■ **Exercise details**: Find the line with "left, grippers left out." in the entries below, then reproduce it and every line after it down to and including the line with "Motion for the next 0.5", exactly.

■ **Data to examine**:
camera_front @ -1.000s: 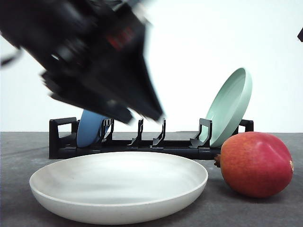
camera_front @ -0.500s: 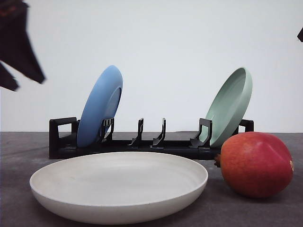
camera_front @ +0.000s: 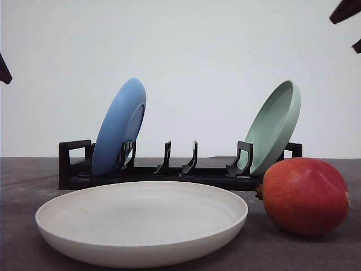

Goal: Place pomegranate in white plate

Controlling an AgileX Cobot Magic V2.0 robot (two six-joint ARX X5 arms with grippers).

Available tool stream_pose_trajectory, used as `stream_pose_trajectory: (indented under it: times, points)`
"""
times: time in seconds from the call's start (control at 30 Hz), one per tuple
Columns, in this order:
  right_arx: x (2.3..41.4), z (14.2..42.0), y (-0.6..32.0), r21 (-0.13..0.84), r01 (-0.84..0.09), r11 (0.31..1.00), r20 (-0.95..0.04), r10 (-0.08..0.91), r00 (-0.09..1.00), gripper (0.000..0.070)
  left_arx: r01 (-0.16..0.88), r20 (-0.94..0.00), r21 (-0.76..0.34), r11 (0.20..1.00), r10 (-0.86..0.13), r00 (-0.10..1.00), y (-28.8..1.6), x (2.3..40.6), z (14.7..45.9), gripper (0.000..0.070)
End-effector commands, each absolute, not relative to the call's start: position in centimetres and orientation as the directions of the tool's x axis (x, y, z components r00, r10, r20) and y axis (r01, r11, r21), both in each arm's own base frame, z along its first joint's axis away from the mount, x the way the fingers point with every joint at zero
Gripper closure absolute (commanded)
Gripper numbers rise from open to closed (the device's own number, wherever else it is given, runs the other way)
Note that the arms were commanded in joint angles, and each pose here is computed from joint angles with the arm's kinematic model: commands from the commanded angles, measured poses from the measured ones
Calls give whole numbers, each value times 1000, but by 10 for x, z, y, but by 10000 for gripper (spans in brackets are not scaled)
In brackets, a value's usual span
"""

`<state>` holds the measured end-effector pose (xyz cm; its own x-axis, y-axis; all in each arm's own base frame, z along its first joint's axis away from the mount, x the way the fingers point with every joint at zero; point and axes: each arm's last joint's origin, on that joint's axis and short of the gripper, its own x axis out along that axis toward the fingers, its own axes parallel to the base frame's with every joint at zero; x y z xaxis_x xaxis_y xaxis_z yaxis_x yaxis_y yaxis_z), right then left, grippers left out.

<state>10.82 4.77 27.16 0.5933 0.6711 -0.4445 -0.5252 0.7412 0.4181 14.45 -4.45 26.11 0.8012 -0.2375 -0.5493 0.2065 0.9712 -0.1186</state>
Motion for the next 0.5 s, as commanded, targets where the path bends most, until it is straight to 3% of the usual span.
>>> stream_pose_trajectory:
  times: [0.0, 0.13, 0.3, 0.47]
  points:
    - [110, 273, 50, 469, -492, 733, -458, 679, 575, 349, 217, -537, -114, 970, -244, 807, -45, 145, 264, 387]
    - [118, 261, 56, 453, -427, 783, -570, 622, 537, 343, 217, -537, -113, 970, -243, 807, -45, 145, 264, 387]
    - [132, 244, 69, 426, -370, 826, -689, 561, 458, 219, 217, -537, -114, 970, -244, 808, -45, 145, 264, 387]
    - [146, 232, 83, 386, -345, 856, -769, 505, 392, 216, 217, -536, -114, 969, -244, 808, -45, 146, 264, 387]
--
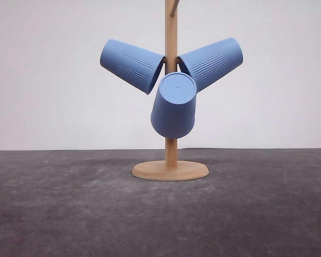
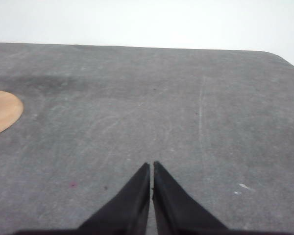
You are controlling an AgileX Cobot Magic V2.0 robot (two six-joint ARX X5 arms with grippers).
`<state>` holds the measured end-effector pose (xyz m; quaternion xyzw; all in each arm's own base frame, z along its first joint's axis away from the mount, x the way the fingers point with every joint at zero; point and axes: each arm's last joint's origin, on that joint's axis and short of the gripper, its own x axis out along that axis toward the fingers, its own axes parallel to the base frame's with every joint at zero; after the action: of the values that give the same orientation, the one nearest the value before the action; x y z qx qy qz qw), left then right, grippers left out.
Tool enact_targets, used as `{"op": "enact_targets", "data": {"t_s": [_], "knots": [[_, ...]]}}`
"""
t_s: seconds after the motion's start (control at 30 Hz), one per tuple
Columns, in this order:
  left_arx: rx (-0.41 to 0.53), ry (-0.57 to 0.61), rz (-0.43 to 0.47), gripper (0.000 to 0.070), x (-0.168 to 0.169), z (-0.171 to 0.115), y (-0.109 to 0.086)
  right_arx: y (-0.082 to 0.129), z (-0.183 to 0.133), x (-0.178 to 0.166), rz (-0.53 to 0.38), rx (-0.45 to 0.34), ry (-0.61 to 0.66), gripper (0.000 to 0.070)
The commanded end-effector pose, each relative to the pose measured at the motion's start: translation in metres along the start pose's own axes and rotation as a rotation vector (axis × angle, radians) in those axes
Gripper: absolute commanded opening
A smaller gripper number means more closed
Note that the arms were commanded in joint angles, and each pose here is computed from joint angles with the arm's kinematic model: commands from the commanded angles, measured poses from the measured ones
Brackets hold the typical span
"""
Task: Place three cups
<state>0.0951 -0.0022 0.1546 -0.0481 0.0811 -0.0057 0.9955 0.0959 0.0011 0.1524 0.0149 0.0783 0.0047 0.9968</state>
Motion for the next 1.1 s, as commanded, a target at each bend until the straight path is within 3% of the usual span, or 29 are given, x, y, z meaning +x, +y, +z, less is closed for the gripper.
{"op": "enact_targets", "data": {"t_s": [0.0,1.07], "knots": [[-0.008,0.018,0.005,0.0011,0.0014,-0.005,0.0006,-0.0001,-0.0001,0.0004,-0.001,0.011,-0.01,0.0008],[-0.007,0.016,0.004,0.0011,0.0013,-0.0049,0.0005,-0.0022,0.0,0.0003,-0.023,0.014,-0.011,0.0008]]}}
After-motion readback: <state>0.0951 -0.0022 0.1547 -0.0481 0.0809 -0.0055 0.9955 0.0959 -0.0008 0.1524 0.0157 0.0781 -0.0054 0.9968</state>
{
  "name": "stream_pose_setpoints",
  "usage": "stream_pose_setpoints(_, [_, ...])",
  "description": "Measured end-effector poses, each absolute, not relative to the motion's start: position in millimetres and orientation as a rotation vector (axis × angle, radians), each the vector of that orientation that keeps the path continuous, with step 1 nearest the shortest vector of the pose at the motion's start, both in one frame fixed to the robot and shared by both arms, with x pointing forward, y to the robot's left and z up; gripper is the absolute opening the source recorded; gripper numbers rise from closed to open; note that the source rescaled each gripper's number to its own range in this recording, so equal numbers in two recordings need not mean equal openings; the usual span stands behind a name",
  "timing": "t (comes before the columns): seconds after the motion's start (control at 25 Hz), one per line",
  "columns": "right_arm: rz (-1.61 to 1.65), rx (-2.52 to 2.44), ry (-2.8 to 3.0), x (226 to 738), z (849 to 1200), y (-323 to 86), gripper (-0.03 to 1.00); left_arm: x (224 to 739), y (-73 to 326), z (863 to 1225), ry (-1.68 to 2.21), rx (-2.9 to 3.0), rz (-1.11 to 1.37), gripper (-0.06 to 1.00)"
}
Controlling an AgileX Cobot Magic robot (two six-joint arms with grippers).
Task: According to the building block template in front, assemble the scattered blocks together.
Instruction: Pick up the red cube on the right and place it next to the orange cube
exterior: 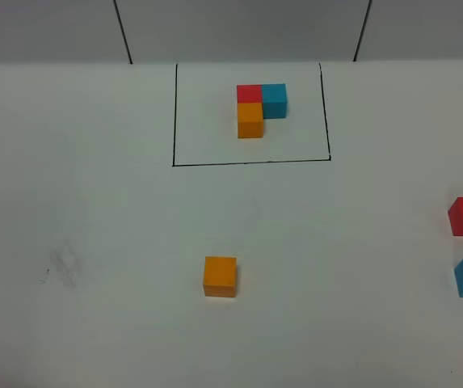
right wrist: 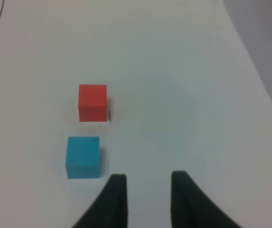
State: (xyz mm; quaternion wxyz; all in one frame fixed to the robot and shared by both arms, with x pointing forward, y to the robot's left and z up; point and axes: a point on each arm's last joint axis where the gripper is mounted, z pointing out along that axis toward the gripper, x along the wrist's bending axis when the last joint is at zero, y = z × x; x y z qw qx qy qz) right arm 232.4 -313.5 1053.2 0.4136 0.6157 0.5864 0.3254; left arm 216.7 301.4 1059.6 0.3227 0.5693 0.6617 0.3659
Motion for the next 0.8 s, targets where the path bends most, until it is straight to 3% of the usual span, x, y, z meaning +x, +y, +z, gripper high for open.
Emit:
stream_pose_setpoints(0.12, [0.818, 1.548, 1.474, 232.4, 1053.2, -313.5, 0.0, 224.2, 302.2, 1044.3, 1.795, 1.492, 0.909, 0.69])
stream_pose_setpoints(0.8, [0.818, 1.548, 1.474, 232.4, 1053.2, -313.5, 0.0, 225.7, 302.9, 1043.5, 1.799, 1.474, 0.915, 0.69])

■ **Response**:
`<state>` holds the measured end-effector pose (xyz cm; its own x-axis, y-axis; all in each arm's own base frame, z along its first joint's axis away from the mount, x the way the fingers point with every joint at zero; point and axes: each arm's last joint's origin, on that joint's axis and short of the gripper, its own x axis out along that axis toward the fingers, its own axes parallel to the base frame's with every joint at zero; x y z xaxis_x xaxis_y xaxis_z yaxis_x yaxis_y yaxis_z), right then left, grippers left out.

<state>10.82 4.77 27.16 0.5933 0.6711 -0.4445 -0.5252 0.7412 0.4181 14.45 -4.45 26.11 0.8012 -0.2375 -0.5493 0.2065 0.9712 -0.1186</state>
Motion for the next 0.5 s, as commanded, targets where the path bends most, until it is straight to 3% of the usual span.

No more output will be produced.